Studies show that it is possible to make wake therapy even more powerful by incorporating two additional interventions: early morning light therapy and what’s called sleep phase advance, in which the patient goes to bed about five to six hours earlier than usual and sleeps for about seven hours. This combination of treatments is called triple chronotherapy, and the typical course involves one night of complete sleep deprivation followed by three nights of phase-advanced sleep and early morning light.

In one study of 60 hospitalized patients with bipolar depression who were taking antidepressants or lithium, 70 percent of those who did not have a history of drug resistance improved rapidly with sleep deprivation and early morning light, and 57 percent remained well after nine months. Encouragingly, 44 percent of patients who had failed to respond to at least one trial of anti-depressants also improved.

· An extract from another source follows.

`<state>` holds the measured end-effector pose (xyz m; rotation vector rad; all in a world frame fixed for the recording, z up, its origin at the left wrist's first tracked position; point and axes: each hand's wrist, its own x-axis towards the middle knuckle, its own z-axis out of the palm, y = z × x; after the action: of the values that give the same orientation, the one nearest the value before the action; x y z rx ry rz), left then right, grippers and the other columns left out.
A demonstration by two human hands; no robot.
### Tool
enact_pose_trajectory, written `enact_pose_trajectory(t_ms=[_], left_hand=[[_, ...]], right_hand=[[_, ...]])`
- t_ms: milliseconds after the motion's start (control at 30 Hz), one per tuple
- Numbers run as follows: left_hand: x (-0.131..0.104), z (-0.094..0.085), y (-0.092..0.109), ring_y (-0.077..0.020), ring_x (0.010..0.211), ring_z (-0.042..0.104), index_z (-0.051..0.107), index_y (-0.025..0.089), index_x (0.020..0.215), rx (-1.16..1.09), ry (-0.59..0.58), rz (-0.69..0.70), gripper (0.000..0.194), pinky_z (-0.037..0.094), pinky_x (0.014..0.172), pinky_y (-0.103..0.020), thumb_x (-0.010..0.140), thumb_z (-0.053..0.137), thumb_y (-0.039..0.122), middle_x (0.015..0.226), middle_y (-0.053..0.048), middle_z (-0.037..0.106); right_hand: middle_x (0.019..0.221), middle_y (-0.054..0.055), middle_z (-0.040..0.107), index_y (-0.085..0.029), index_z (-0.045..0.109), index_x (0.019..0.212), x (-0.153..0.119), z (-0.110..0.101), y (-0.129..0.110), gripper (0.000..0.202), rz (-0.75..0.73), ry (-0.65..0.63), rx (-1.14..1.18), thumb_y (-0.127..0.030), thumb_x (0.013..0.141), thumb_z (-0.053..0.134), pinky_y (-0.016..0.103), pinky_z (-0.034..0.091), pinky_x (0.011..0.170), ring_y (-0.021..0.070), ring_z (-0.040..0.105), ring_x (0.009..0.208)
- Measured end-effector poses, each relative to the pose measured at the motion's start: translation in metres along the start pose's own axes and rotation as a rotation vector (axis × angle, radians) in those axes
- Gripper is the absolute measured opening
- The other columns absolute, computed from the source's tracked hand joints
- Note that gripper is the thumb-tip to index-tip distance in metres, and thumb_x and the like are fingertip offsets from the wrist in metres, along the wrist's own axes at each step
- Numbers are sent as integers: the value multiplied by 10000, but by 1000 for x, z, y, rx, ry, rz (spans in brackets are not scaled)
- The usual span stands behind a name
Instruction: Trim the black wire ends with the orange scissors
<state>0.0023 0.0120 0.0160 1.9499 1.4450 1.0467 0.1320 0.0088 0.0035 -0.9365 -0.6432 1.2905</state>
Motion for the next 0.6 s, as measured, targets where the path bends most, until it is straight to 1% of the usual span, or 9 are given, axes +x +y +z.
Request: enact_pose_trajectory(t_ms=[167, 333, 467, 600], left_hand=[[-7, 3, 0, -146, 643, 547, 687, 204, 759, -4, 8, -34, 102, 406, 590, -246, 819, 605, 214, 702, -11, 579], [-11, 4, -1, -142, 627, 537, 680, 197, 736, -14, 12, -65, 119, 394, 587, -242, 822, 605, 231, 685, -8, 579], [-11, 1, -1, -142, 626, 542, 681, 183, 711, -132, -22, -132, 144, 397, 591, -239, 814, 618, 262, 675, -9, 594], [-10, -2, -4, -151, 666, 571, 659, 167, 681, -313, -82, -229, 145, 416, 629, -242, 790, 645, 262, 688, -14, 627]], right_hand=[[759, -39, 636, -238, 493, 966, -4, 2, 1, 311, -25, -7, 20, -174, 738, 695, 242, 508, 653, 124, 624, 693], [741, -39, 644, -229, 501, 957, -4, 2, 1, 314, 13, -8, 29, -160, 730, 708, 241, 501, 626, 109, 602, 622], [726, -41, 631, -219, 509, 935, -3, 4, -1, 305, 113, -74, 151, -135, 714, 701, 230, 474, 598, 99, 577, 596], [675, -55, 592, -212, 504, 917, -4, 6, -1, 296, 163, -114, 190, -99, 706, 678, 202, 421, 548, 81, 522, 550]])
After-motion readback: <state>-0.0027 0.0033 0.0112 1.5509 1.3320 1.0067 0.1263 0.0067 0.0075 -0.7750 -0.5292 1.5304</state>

In another study, investigators combined chronotherapy with psychotropic medication and found that depressed patients got better within 48 hours — much faster than antidepressants, which typically take four to six weeks to work. A second study of 75 depressed patients who were taking an antidepressant randomly assigned half to also receive chronotherapy and the other half to daily physical exercise. It found that 62 percent of patients remained well at the end of 29 weeks in the chronotherapy group compared with only 38 percent assigned to exercise.

 

With the possible exception of ketamine, a drug under investigation for treating depression, this therapy is the most rapid antidepressant treatment that we have. About 60 percent of depressed patients feel markedly better within hours. And — with the exception of some fatigue — there are no side effects.